His neighbors Lucy and Linus Van Pelt are classically maladjusted children; she a budding sadist who enjoys humiliating the round-headed Brown on a regular basis, both on the football field and in her makeshift psychiatric office, where she doles out therapeutic advice of a peculiarly dubious kind to him and other unsuspecting patients; he a thumb-sucking blanket-carrying junior Christian mystic with a belief in a mysterious entity called the “Great Pumpkin” who ostensibly rises over random pumpkin patches each Halloween to dispense gifts to sincere children the world over. Lucy’s love interest, the dinky maestro Schroeder, piously plays only Beethoven on his toy piano and has no sense of humor whatsoever, while Brown’s dog Snoopy unaccountably fancies himself a World War I pilot locked in endless battle with Germany’s Red Baron despite the fact that he is barely energetic enough to raise his canine carcass from the roof of his doghouse. From such humble materials are legendary comic empires made.

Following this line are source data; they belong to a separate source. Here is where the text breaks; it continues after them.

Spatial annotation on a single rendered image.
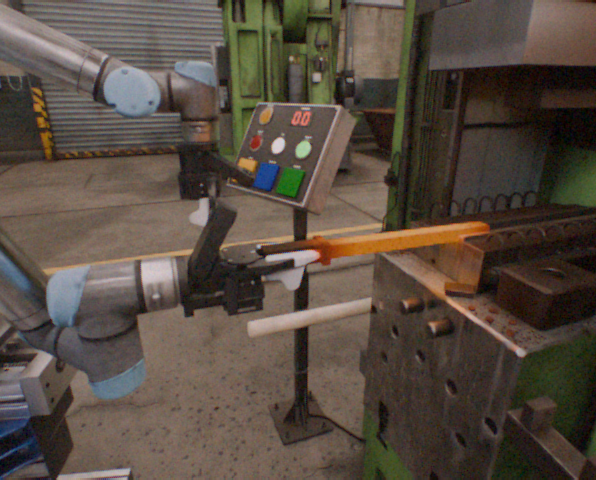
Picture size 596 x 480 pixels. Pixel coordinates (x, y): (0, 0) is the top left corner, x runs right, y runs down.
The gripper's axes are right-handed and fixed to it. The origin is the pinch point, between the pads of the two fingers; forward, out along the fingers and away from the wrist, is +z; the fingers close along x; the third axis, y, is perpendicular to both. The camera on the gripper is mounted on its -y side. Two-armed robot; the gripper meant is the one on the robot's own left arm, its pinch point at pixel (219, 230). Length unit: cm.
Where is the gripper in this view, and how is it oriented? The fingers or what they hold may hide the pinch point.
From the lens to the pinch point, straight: 89.9
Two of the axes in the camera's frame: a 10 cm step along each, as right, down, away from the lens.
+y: -9.9, 0.4, -1.0
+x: 1.1, 3.7, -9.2
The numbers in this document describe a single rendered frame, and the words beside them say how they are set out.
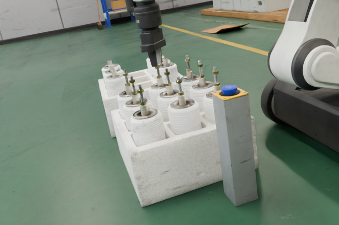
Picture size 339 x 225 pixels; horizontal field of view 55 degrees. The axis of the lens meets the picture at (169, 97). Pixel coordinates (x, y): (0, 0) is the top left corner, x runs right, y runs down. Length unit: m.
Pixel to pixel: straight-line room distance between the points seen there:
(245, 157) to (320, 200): 0.23
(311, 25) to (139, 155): 0.58
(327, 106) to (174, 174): 0.49
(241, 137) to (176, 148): 0.20
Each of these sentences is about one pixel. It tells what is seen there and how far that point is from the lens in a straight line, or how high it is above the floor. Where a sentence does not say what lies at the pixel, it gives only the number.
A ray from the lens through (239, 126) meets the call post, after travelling 0.84.
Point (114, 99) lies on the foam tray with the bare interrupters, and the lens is 1.42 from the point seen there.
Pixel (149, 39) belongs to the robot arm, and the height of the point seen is 0.43.
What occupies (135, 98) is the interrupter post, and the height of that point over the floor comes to 0.27.
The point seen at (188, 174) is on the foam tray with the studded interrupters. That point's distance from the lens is 1.00.
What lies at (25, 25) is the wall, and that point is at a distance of 7.30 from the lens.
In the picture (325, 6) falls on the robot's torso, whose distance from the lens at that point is 0.98.
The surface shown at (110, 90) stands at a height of 0.20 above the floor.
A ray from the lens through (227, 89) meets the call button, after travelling 0.82.
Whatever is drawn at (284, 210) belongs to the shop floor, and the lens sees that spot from 0.94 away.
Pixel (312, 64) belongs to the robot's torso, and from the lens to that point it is 0.92.
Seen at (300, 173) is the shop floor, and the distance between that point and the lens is 1.08.
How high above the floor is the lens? 0.59
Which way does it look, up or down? 19 degrees down
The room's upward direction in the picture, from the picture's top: 10 degrees counter-clockwise
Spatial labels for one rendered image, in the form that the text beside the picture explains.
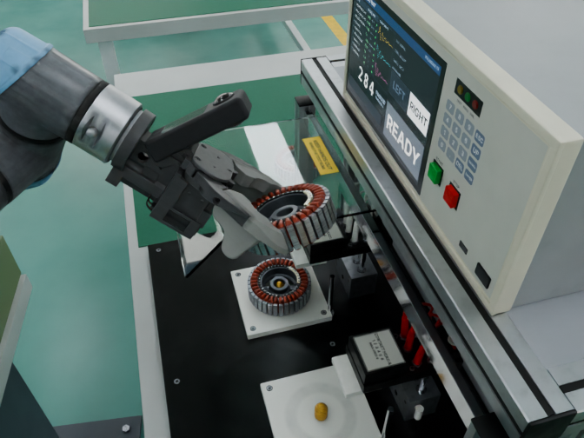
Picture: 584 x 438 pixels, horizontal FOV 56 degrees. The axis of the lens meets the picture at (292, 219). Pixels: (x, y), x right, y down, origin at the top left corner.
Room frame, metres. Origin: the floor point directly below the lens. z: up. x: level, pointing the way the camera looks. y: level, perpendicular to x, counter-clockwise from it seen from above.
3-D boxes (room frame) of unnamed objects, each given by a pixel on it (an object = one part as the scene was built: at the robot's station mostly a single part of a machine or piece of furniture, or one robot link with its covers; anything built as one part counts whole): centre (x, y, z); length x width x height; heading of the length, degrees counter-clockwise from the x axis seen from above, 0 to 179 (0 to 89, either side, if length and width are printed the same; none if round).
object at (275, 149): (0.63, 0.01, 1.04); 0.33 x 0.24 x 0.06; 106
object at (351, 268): (0.67, -0.12, 0.80); 0.07 x 0.05 x 0.06; 16
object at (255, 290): (0.63, 0.02, 0.80); 0.11 x 0.11 x 0.04
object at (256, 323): (0.63, 0.02, 0.78); 0.15 x 0.15 x 0.01; 16
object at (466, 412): (0.54, -0.11, 1.03); 0.62 x 0.01 x 0.03; 16
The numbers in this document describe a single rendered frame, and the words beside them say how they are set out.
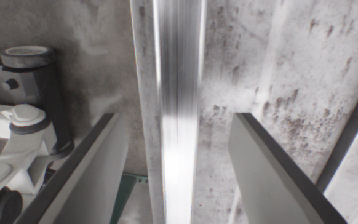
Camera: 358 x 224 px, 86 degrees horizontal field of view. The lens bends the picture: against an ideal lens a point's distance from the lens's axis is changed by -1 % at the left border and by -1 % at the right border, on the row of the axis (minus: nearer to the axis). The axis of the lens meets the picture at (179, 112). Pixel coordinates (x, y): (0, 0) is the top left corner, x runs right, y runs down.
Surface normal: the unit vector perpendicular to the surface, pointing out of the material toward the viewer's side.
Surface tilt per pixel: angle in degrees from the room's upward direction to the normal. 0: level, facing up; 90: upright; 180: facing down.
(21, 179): 6
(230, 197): 0
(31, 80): 45
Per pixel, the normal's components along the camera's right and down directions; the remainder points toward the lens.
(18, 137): 0.10, -0.86

“Peanuts: The Art of Charles M. Schulz” collects more than 500 of Schulz’s strips and offers a lovely introduction to the most influential daily comic strip of the 20th century. Designed and edited by graphic designer Chip Kidd, the book features beautiful photographs of original artwork and vintage newsprint and thereby manages to capture the texture of Schulz’s comic art in all its daily Benday dot glory. The volume also contains enchanting images of collectible “Peanuts” memorabilia, including dolls fabricated in 1958 by the Hungerford Plastics Corp., a series of tableaux for the Viewmaster stereoscope from 1966 and the “Peanuts” board game by Selchow & Richter from 1967. An exercise in nostalgia, the book is all the more poignant given Schulz’s passing on Feb. 12, 2000.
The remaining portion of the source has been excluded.